- Born: Roland Dwayne Rozell August 29, 1928 Hardy, Kay County, Oklahoma, United States
- Died: February 28, 1995 (aged 66) Trussville, Alabama, United States
- Occupation: Southern Gospel singer
- Known for: his group, Rosie Rozell and the Searchers
- Notable work: "Oh What A Savior," "Hide Thou Me," "There's Room at the Cross”
- Spouse: Betty Rozell
- Awards: posthumously inducted into Southern Gospel Music Hall of Fame (1999)

= Rosie Rozell =

Southern Gospel singer (b. 1928, d. 1995)

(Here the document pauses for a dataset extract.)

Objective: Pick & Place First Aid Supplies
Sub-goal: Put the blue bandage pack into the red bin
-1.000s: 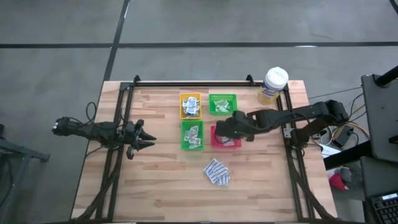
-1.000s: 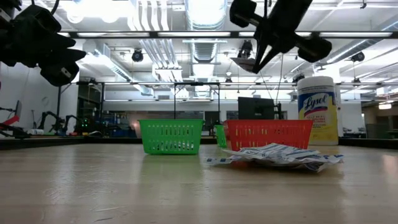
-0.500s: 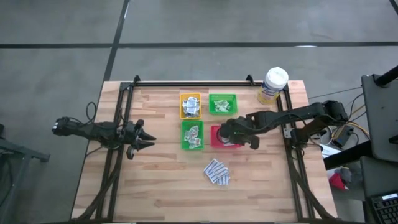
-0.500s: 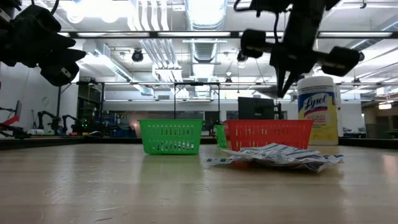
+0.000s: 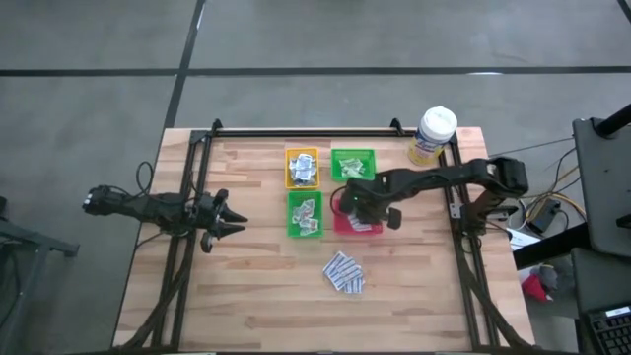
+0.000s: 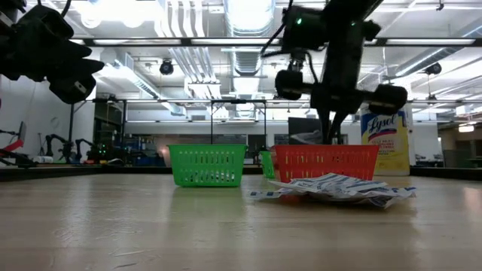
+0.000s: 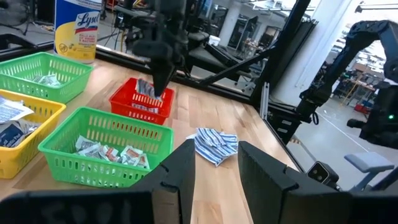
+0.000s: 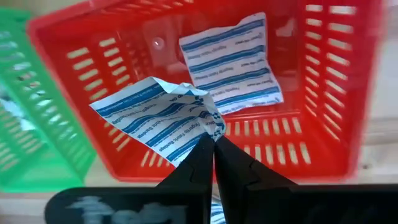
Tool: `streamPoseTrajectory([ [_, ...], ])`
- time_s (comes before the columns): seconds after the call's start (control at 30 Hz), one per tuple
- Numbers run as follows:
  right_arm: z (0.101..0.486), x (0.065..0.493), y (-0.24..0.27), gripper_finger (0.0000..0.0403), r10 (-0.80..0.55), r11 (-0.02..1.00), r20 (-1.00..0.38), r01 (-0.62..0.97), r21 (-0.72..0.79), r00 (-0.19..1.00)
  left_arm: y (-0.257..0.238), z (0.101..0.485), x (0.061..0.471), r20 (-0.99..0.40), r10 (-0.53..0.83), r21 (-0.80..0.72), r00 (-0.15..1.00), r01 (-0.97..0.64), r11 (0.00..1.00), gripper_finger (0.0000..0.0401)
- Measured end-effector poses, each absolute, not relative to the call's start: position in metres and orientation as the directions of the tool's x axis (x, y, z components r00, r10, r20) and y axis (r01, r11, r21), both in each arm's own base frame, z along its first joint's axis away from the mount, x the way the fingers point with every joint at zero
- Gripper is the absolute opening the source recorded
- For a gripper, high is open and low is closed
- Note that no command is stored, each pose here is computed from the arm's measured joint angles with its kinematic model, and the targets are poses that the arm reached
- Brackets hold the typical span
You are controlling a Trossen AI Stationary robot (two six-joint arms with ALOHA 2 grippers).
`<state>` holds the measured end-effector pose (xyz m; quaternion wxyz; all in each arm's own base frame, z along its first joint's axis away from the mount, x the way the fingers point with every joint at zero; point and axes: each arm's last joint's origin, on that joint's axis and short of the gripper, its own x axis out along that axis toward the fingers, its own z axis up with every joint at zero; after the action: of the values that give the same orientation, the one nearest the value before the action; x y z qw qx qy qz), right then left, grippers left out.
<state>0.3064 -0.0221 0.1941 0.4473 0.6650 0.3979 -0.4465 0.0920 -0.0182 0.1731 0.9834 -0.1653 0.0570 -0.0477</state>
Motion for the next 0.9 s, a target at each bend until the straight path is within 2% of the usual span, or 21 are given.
streamPoseTrajectory([
  [0.27, 0.181, 0.320, -0.038, 0.0008, 0.160, -0.232, -0.953, 0.948, 0.218, 0.258, -0.018, 0.173, 0.092, -0.096, -0.113, -0.329, 0.989, 0.076, 0.941, 0.0115],
  [0.57, 0.180, 0.317, -0.045, 0.0009, 0.156, -0.232, -0.954, 0.949, 0.215, 0.255, -0.018, 0.173, 0.092, -0.096, -0.113, -0.329, 0.989, 0.076, 0.941, 0.0115],
  [0.9, 0.177, 0.316, -0.044, 0.0009, 0.169, -0.167, -0.954, 0.961, 0.220, 0.248, -0.018, 0.173, 0.092, -0.096, -0.113, -0.324, 0.989, 0.076, 0.943, 0.0115],
])
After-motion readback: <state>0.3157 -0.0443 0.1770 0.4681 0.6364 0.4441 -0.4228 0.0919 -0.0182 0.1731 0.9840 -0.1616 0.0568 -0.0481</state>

Roland Dwayne “Rosie” Rozell (August 29, 1928 – February 28, 1995) was a tenor in the Southern Gospel Music industry. He was a tenor singer for several groups, starting with the Tulsa Trumpeters, The Statesmen Quartet, Rosie Rozell and the Searchers and The Masters V. He has been called “the gold standard” for Southern Gospel music tenors and is considered the greatest tenor singer in the genre’s history by many industry insiders and critics.

He was born on August 29, 1928, in Hardy, Kay County, Oklahoma.

His group, Rosie Rozell and the Searchers also featured his wife Betty Rozell, a singer and keyboardist. The Searchers featured a Hammond B3 organ, which was unusual for Southern Gospel Music.

He is most well known for his involvement in songs such as "Oh What A Savior," "Hide Thou Me," and "There's Room at the Cross.” He appeared on several of the Bill Gaither Homecoming Reunion concerts.

He died February 28, 1995, in Trussville, Alabama. He was 66 years old. He was inducted into Southern Gospel Music Hall of Fame in 1999.